Hard question to answer, going up in cu in, up in rpm. Will be loading the engine down a lot less. I think 10mpg isn't really that far from avg though. I had a 77 for a couple of years and no matter what I did w/ it I got 10mpg...
 
Probably not going to help. While you may gain a little bit in certain situations because the engine isn't as stressed, you're going to lose mileage from more cubes, more RPM, and more weight from bigger axles.
 
Hopefully it will at least balance it out some highway I get close to 15 towns is closer to 6ish because my for has to stay into it for it to move decently
 
That is why the 700R4 is somewhat better. Your truck would have had one from the factory, but the early ones weren't great.

Since it has overdrive, you can have more of both worlds, decent acceleration with lower gears and lower rpms on the highway. It also has the lower 1st gear than the TH 350.

But that would be a complete drive train swap! And do you know what transfer case that you have? There were a lot of swaps back in the day that kept the 208 and replaced the 700R4 with a TH350, so maybe you still have the 208.
 
Mainly depends on what type of driving you do. I would guess the highway MPG would drop a good bit because of the higher RPM. With the 3.08 gears you running very similar RPM's at highway speeds as compared to a 700r4 equipped rig with 4.56 axle gears. If you see much 70 mph freeway time the engine will be singing pretty good. Around town it probably will help. The other downside is the rear axle is much heavier and you will lose some mileage just because of that.
 
Most of my driving is 55/60 some town driving very rarely does it see interstate it will probably see some light wheeling on local roads maybe a trip to try out an orv park not to far from here hopefully it would help driveability because it has not acceleration
 
In that case , I would do it! The rewards of how it would feel, would be worth it to me. I would guess that the mileage won't change much, maybe go down a tiny bit, but I doubt it. ( in my opinion )

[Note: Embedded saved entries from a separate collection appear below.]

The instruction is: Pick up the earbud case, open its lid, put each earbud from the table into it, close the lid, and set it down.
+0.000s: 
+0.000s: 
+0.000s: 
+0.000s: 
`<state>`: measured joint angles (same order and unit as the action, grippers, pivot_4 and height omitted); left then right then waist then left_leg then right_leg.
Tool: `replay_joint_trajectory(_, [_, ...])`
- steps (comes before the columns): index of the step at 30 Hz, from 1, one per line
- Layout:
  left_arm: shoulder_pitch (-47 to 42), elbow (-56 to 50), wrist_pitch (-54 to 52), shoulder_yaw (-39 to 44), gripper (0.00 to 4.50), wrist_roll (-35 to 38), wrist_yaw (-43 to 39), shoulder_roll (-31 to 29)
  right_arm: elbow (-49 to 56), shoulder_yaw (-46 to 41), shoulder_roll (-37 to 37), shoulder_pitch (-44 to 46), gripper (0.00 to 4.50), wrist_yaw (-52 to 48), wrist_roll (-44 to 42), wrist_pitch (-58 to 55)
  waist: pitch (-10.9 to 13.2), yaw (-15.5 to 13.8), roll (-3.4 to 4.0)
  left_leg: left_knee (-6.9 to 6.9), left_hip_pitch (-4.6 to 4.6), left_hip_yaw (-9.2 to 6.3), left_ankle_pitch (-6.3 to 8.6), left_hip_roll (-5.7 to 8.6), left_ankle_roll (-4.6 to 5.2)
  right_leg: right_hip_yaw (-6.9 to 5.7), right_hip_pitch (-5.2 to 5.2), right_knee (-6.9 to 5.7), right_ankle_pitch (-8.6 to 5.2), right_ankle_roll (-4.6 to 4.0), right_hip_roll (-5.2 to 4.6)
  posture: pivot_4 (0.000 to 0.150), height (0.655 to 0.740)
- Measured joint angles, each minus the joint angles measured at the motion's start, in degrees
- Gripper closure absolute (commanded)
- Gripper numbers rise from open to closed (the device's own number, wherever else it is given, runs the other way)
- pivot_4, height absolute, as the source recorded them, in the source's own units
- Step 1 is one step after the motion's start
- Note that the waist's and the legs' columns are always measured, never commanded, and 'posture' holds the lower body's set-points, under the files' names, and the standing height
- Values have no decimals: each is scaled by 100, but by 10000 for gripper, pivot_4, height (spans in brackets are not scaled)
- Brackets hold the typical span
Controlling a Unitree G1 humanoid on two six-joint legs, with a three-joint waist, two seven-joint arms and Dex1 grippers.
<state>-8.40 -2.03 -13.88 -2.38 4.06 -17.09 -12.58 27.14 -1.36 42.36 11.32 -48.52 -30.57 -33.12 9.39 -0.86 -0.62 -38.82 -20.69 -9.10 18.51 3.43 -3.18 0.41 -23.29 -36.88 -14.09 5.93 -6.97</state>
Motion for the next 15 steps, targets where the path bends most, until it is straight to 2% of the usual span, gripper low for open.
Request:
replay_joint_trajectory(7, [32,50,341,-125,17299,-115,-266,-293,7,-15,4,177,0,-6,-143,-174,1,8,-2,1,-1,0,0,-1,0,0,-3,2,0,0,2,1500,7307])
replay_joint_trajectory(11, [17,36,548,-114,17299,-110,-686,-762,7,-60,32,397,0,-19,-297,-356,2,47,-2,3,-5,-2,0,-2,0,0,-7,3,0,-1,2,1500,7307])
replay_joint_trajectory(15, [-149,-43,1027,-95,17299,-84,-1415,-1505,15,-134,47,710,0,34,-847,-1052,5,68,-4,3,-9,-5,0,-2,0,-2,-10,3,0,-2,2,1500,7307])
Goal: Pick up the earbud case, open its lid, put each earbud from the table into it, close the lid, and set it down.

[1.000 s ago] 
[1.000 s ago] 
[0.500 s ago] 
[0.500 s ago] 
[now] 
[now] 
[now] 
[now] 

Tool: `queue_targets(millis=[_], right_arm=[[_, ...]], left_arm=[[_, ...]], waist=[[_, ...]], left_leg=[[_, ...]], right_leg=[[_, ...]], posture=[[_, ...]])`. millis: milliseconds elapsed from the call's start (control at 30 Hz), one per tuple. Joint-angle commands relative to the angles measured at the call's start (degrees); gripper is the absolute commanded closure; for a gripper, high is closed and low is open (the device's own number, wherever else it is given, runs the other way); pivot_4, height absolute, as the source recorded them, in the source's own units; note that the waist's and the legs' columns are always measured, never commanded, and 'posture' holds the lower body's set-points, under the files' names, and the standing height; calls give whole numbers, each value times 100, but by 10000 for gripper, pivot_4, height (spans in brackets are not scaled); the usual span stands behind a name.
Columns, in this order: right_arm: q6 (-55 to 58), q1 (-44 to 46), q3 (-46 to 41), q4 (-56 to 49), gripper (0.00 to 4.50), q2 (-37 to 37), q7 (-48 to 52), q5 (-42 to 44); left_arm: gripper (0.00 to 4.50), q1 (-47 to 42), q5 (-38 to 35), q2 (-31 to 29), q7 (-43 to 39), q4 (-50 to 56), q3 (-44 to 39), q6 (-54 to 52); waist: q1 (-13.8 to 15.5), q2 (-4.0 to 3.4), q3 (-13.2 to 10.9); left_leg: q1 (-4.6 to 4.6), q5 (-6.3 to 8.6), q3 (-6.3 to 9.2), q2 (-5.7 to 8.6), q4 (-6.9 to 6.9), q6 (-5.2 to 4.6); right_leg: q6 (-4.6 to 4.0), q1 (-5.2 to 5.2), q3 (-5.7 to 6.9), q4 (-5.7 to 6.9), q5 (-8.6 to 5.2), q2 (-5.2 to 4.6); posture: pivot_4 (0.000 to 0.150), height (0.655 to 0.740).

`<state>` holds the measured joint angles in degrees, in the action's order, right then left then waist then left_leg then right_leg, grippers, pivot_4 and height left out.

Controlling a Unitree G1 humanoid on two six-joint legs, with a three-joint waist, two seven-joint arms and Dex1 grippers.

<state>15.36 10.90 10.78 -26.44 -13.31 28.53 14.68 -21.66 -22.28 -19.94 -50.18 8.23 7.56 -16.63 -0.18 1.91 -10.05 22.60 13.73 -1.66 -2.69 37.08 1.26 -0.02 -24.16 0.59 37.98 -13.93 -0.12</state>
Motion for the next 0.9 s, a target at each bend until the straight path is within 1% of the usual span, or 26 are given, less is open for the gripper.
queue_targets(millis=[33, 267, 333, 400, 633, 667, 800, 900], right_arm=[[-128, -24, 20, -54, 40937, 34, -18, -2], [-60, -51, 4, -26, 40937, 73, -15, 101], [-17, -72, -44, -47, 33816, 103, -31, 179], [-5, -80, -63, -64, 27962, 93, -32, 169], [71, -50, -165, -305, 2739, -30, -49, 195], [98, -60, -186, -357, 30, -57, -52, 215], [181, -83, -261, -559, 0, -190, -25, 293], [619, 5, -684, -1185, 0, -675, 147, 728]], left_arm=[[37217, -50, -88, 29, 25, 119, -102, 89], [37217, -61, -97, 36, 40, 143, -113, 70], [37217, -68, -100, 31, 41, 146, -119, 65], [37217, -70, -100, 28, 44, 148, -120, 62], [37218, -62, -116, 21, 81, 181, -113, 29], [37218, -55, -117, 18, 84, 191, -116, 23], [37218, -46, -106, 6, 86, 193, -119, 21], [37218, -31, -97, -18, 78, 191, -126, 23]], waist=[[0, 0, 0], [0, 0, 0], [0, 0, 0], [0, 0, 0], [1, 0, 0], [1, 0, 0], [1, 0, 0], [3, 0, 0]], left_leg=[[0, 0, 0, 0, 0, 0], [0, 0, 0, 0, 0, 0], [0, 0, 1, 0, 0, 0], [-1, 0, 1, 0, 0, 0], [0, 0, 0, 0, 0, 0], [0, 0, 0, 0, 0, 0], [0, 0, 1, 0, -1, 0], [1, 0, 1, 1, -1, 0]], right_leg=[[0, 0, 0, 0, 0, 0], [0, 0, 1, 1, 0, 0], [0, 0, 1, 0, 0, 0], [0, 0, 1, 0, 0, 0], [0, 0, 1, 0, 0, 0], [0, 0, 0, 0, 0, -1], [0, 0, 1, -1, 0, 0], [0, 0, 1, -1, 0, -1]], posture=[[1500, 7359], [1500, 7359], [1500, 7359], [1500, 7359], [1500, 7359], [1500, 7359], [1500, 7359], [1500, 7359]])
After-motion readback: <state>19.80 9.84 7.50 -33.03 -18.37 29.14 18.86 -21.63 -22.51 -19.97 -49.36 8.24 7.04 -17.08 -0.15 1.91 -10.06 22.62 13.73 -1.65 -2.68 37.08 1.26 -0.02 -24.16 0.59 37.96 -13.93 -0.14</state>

But I also value the driving experience more than people who drive economy cars.
 
Be careful seeking MPG improvements, as it's easy to spend more than you'll ever get back in fuel savings. The truck is never going to work very well with 3.08 gears and 33" tires, so that's a better reason to make some changes. Yes, a 700 would be the best thing for your MPG, but even overdrive is not as powerful a weapon as driving slow is. So figure out what makes sense based on how much you will drive it and how you will enjoy it.